I just broke up with my girlfriend lets go find strippers that need rent money.
im letting my talent of no gag reflex go to waste
he was so drunk he doesn't remember anything. I have to break up with him all over again
I just smoked a bowl in the dining room and am now drinking a glass of chocolate milk. i can't believe i'm getting paid for this.
Satisfying Perfect Camera Moments
i DID try to find you last night. i asked where you were and you texted me the letter "e" and a picture of the dark.

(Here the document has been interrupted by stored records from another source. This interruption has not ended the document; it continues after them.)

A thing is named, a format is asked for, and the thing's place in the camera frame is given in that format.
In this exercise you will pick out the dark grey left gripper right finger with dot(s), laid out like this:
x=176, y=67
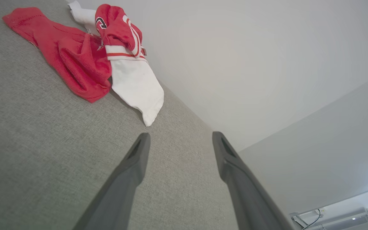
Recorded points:
x=248, y=198

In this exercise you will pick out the red and white basketball jersey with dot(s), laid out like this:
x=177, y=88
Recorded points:
x=78, y=60

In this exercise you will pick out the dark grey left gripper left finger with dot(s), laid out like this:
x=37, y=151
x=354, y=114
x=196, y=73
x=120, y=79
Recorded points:
x=120, y=191

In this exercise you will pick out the grey fabric sofa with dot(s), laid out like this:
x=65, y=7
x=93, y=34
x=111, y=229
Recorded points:
x=43, y=143

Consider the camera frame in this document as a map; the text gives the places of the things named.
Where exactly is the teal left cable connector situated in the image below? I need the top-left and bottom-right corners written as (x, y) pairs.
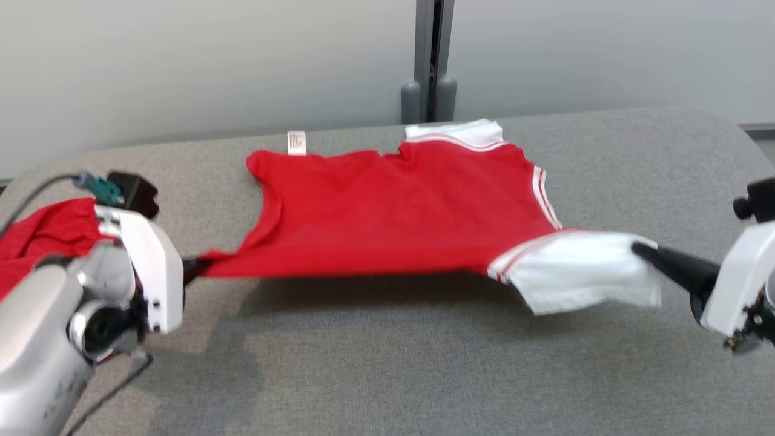
top-left (73, 171), bottom-right (126, 207)

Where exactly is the red shorts white hem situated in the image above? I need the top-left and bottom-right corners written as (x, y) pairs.
top-left (0, 198), bottom-right (116, 302)

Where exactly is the red white sports shirt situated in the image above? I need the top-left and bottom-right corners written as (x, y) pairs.
top-left (197, 119), bottom-right (664, 317)

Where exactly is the grey partition post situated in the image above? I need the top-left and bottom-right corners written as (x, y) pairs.
top-left (400, 0), bottom-right (458, 125)

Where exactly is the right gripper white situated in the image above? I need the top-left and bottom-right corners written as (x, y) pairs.
top-left (631, 220), bottom-right (775, 353)

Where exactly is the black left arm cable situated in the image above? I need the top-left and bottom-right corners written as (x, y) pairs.
top-left (0, 174), bottom-right (152, 436)

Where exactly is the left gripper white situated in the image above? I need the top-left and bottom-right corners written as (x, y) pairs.
top-left (94, 204), bottom-right (213, 335)

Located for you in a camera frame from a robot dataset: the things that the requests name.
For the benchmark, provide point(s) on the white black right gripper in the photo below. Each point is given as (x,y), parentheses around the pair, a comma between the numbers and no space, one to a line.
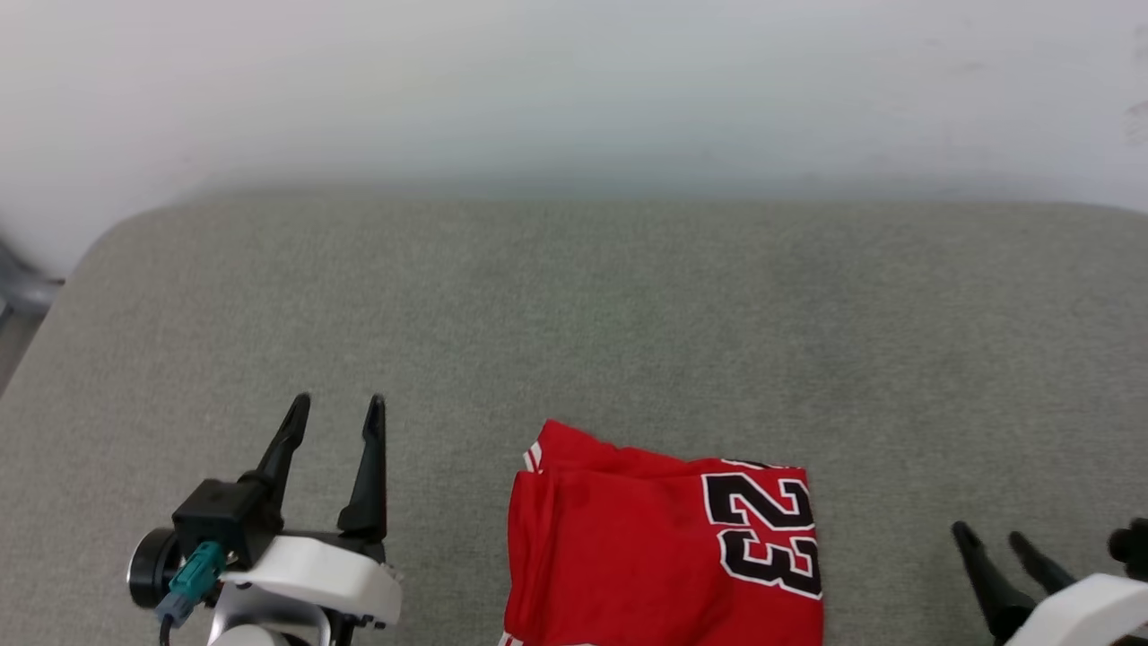
(1094,615)

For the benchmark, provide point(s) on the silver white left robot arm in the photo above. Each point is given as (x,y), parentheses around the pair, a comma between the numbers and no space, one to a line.
(269,619)

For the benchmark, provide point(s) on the red white basketball jersey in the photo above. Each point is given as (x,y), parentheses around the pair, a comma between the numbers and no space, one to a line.
(628,556)

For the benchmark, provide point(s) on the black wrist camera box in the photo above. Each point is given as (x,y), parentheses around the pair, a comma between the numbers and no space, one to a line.
(224,516)
(1132,543)

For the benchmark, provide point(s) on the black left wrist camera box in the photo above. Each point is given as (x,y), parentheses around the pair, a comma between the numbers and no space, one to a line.
(224,516)

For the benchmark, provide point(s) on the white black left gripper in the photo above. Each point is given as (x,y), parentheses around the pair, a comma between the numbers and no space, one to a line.
(332,574)

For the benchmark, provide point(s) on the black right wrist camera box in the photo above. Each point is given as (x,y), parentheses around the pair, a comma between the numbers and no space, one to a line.
(1132,543)

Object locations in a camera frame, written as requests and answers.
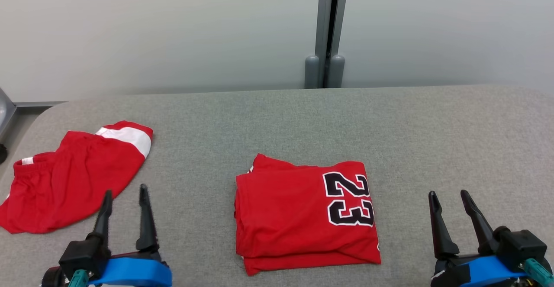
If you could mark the grey metal partition post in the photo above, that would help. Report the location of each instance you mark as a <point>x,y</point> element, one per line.
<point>323,18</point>

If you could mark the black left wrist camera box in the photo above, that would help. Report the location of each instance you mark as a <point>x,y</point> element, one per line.
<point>82,254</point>

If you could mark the black round foot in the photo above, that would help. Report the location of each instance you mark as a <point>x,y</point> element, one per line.
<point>2,153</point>

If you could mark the teal right camera connector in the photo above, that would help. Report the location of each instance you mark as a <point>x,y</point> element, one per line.
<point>539,272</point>

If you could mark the red jersey with number 23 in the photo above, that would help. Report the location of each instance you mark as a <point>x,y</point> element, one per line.
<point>294,217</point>

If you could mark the red shorts with white stripe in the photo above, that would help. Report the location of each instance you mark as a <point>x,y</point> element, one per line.
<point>69,183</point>

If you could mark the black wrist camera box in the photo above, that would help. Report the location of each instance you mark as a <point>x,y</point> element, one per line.
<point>519,246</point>
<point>82,254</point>

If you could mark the left gripper with blue band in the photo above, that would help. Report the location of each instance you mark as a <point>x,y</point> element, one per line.
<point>134,274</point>

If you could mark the grey cylindrical bumper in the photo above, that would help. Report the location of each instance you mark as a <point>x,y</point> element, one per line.
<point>311,72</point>
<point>336,72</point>

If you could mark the teal camera connector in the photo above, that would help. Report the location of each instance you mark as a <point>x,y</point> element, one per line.
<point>78,279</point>
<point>539,272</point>

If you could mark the grey metal frame corner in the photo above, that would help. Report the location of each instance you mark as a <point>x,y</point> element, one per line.
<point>5,114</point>

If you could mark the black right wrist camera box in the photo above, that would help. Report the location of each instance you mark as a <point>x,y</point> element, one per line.
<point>519,246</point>

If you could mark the right gripper with blue band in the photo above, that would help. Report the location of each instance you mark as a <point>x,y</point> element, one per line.
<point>480,274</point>

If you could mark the teal left camera connector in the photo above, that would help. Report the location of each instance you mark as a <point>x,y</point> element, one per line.
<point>78,279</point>

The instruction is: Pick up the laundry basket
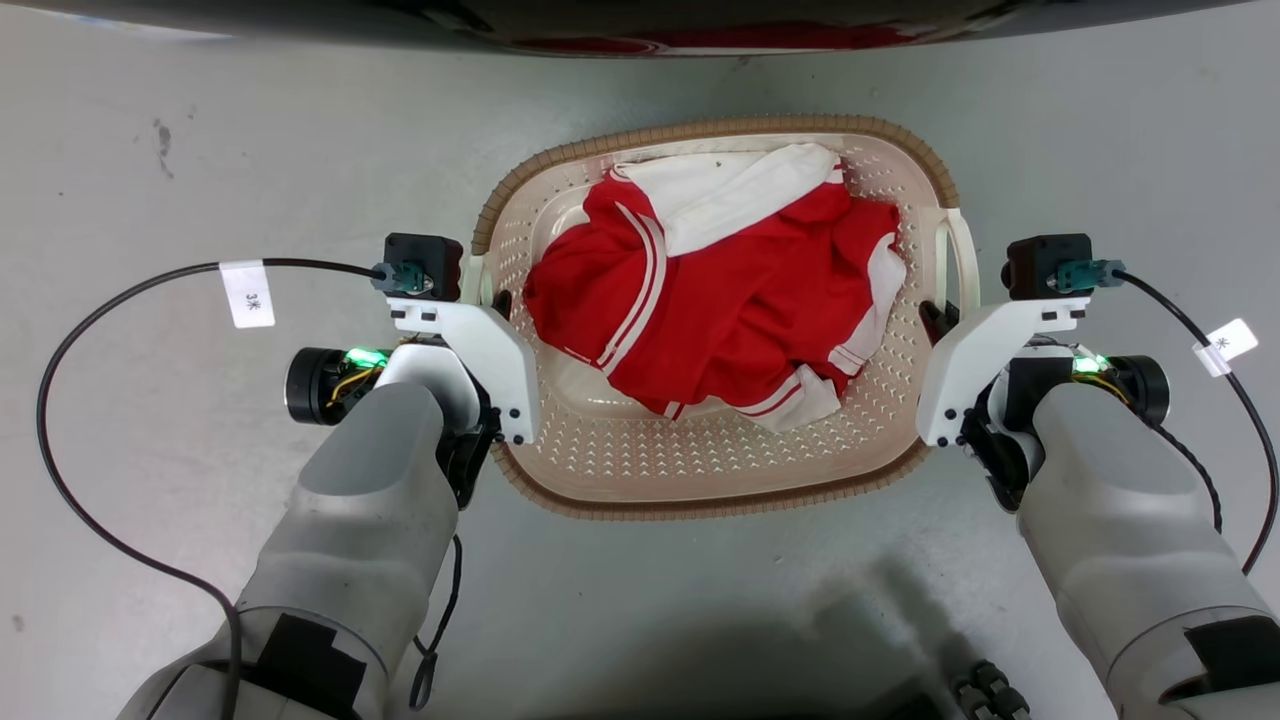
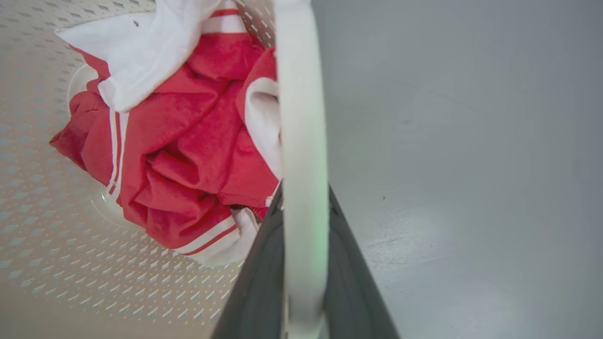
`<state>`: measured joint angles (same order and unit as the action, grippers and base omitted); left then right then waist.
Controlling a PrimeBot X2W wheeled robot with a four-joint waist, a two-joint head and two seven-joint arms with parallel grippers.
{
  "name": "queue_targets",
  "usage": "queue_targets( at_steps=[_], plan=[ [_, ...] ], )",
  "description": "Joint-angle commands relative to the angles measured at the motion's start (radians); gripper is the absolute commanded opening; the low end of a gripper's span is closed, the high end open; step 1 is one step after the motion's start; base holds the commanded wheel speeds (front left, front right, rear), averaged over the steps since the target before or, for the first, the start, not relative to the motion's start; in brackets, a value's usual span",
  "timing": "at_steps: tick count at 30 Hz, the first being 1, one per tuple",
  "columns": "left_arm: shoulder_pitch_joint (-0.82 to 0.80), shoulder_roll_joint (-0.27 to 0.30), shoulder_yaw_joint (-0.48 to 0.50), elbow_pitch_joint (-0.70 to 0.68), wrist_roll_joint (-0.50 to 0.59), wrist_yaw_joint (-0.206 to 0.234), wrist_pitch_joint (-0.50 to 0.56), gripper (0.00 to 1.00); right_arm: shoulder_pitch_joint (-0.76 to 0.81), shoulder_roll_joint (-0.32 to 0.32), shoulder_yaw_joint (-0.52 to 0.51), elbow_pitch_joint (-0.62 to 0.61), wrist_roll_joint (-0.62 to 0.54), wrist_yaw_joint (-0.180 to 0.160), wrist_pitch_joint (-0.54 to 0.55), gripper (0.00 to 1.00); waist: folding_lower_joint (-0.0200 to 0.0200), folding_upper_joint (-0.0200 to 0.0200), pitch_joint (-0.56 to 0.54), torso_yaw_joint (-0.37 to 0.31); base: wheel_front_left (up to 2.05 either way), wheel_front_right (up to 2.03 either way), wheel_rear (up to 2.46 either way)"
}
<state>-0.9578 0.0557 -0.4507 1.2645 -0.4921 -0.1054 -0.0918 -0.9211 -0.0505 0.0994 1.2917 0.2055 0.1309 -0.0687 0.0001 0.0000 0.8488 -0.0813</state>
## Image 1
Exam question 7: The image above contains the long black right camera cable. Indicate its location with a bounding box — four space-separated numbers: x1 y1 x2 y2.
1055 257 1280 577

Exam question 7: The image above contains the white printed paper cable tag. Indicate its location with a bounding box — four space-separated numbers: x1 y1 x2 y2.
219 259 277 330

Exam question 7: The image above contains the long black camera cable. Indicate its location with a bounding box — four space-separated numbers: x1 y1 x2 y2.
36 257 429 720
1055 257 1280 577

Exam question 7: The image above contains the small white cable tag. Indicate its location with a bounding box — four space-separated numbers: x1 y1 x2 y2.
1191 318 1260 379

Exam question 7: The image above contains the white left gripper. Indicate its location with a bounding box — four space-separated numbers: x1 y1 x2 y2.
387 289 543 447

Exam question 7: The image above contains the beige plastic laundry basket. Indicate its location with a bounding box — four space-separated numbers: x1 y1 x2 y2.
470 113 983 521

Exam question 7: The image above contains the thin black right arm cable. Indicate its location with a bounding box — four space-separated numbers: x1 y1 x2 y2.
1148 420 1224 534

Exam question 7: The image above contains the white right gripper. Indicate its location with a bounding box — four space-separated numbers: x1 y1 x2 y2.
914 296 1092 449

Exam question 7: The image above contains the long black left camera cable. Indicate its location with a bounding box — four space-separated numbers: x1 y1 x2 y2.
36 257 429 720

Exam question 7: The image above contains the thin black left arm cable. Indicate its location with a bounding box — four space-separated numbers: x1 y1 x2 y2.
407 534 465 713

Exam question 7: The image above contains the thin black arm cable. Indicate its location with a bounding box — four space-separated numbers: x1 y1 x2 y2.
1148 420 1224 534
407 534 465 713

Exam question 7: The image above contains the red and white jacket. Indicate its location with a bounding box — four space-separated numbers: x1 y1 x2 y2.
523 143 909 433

i took my sailor hat off and used it as a vom bucket
At this point I just want to meet a man with a job.
Someone at all my grapes... if it was you or one of your hoodrat friends I swear to god I'll shit in your shampoo
Would you wanna look up as you cum and for a split-second see your dad?
This Dog Travel Carrier is a Must
The only thing you accomplished yesterday was dry humping me on the floor of my work place WHILE I was working.
I can't go to class, I have all this weed to sell
Hey I didn't mean to be all lemme get with your ex husband.
Not sure what time I'll be home. I'm currently topless and the damn stripper won't give me my clothes back
My concern for you and peanut butter is the reason I am still awake.
Good new is, my parents are alive. Better news they will be in the hospital all weekend. Best news is im having a house party. All weekend.